Progress (and setbacks) with raised beds at Valanec Uhel (February 2012)

Last season produced excellent potato, red onion, shallot, leek, parsnip, strawberry, pea and bean crops. The fèves proved tiresome to prepare, and tended to fall over in the wind, but the coco de paimpol were fine, and much appreciated. The rhubarb flourished, the tomatoes in the greenhouse were mixed (Berao was the best variety), the asparagus bed grew mightily (so we look forward to our first crop in April). But for some unknown reason, all cucurbitaceae struggled (indeed all 10 of my precocious melon plants died one by one), the carrots succumbed to carrot fly (at last!), the chicory came and then went without trace, the celeriac was stunted and incredibly slow to develop, and the chou rave proved inedible. It has to be said that last summer’s weather was most unusual, with total drought for 3 months followed by high humidity and no sun, before a decent autumn.

Lessons learned with the raised bed system

Pierrette and Odette hard at work 10 Feb 2012

Currently I am cleaning out the pathways and replacing the decomposed material with new linen straw.

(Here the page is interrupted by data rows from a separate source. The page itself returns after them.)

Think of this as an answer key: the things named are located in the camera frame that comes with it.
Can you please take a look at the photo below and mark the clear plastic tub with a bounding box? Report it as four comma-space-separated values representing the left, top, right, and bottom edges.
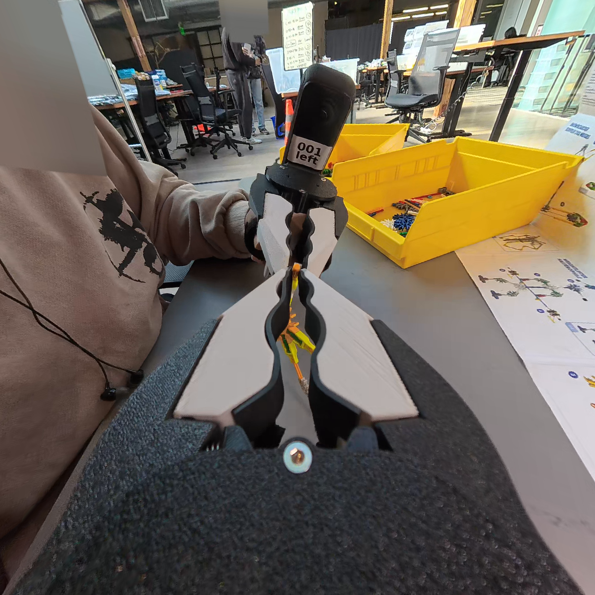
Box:
265, 46, 361, 95

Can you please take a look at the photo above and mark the toy construction model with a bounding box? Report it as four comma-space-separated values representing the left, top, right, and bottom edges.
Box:
276, 262, 317, 396

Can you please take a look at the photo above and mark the white flip chart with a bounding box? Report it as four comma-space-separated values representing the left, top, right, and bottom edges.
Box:
281, 2, 315, 72

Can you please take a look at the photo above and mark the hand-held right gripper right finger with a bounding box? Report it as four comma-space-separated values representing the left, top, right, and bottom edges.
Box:
301, 271, 419, 426

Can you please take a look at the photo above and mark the gridded glass window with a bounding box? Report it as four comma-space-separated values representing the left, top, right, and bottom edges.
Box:
515, 0, 595, 117

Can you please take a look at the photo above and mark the wooden column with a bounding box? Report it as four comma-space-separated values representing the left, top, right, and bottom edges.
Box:
379, 0, 395, 60

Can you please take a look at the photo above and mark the person's beige hoodie torso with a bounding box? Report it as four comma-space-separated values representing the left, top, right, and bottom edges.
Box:
0, 106, 196, 575

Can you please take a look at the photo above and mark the person's left forearm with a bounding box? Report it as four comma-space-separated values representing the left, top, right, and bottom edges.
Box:
139, 160, 252, 261

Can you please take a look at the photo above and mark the cluttered work table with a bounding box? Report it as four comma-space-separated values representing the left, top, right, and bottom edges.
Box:
87, 69, 196, 119

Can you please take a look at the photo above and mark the tall wooden desk top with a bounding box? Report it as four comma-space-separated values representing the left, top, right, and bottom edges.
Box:
453, 30, 585, 53

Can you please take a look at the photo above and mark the black metal pole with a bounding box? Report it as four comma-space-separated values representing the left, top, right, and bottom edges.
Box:
489, 44, 536, 142
439, 67, 471, 136

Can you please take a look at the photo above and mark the black mesh office chair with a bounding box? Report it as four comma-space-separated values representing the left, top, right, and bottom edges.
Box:
385, 27, 462, 142
180, 63, 254, 160
134, 77, 187, 170

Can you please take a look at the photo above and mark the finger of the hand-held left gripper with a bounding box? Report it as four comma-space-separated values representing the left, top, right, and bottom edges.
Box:
302, 207, 338, 278
257, 191, 299, 280

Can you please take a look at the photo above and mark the black hoodie drawstring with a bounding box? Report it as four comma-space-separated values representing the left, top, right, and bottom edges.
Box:
0, 259, 145, 403

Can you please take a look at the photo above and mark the grey desk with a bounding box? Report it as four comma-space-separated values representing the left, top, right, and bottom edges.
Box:
7, 176, 595, 595

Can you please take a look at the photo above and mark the yellow plastic bin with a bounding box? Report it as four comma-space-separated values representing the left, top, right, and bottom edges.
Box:
331, 136, 584, 269
279, 123, 410, 169

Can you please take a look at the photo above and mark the toy instruction sheet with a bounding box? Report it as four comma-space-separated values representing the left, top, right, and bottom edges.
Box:
456, 65, 595, 484

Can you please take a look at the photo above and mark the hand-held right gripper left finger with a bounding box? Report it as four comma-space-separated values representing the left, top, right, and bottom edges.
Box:
173, 269, 293, 426

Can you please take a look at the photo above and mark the white slanted pole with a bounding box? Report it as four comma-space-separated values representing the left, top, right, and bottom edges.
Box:
104, 57, 152, 162

The chickens are having a field day scraping for food, before I come along and put the scrapings onto the beds as compost.

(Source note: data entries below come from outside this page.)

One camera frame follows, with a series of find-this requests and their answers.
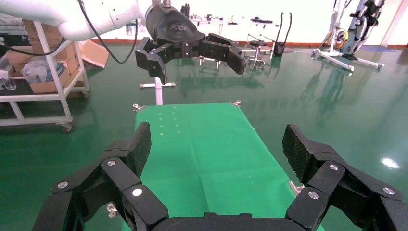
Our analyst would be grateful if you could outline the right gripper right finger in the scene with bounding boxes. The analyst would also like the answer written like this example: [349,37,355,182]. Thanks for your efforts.
[282,124,408,231]

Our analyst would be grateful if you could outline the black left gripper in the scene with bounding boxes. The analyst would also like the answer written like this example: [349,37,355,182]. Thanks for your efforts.
[135,4,247,86]

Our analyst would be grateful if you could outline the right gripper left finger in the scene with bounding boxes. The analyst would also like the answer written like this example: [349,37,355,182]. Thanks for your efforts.
[32,122,169,231]

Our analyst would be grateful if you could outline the flattened cardboard sheet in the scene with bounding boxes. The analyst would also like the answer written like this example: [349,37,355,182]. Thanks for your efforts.
[78,39,110,69]

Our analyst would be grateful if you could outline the small open cardboard box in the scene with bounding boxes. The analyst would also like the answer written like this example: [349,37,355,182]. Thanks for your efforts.
[29,64,71,94]

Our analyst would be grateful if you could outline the wide cardboard box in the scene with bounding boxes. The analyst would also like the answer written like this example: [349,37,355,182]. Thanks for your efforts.
[5,43,80,75]

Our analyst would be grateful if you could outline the stacked cardboard boxes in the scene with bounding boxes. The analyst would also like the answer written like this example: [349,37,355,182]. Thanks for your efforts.
[22,19,66,54]

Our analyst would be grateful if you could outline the white metal stand foot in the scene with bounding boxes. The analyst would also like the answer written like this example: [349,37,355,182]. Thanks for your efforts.
[139,77,177,106]

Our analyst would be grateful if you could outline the black round stool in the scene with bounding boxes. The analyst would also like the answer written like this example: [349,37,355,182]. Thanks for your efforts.
[247,40,269,69]

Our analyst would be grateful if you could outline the green side table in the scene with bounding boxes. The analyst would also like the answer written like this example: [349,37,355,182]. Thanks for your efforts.
[119,103,326,231]

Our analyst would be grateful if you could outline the white metal shelf cart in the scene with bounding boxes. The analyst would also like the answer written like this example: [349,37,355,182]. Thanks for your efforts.
[0,20,90,133]

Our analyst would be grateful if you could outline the white wheeled lift stand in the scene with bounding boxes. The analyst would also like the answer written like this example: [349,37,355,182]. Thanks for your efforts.
[311,0,385,73]

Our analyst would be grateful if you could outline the clear plastic bag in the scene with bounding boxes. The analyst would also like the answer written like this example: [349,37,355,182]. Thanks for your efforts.
[21,60,59,85]

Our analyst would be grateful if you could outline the clear plastic bottle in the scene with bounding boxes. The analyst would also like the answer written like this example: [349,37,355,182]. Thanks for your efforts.
[0,69,17,91]

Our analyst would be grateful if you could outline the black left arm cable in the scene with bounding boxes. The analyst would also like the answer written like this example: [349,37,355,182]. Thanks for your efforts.
[77,0,140,64]

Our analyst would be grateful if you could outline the black device with hoses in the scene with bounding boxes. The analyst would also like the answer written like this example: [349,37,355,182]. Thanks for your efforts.
[272,12,293,58]

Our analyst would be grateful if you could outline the black cable by shelf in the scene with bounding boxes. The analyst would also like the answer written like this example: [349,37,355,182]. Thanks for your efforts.
[0,38,66,57]

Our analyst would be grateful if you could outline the grey black robot frame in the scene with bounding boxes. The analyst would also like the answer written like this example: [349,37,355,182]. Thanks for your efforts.
[341,0,386,61]

I see too that moles have been at work, digging into the bottom of the beds from the pathways. I suspect this is not a serious problem, since the beds are between 2 and 3 feet high. Their activities will be down at ground level, but it does make something of a mess. Some people lay a fine chicken wire across the base of the bed before filling it, and if one wanted to be a perfectionist this would certainly help. But it obviously cannot be done post hoc.

The pine log construction, perfected last year, has stood the test of time, and actually weathered better than my initial plank and polystyrene efforts.

Nicely weathered pine logs

But you have to allow for the normal shrinkage and expansion of the wood, and therefore make the joints big and robust. Winter has taken its toll on the earliest beds.

Vertical panels needing reinforcement

By scraping away earth in the pathways, before laying the straw, I unintentionally weakened the support the earth provided at the base of some of the polystyrene side panels. As a result the soil, which has sunk a little in the beds, has started to prise open the panels at the bottom.

This didn’t occur on my largest / tallest bed, where I built a frame with two horizontal planks. But a couple of slightly lower beds have seen the panels sagging outwards, and will need repair.

Too much pressure for light timber

It is time to start developing a new strawberry bed. The first is now 3 years old. Professional growers change their plants every year, but my friend Jean-Jacques, for many years in the trade, tells me 3 or 4 years is about right for us amateurs. Some rotation between beds will help contain infections that may develop in the soil. I brought the cijosé out of the greenhouse in November to overwinter on one of the beds and react to the cold; they will return to a renovated watering system in the greenhouse in the early Spring.

As usual,the pumpkins and their family climbed everywhere. In fact they were so prolific in one area that they took over a patch of potatoes and I never got round to harvesting these. I know one is supposed to prune them, but my experiments with the melons were anything but a success. I think I need to set aside a patch of wilder garden where the pumpkins can spread (within reason – two years ago 1 found I ended up mowing round them and this stopped excessive expansion quite radically). This year I have in mind a spot where the pumpkins might try to get into the hens’ enclosure, and the hens will certainly prune them for me.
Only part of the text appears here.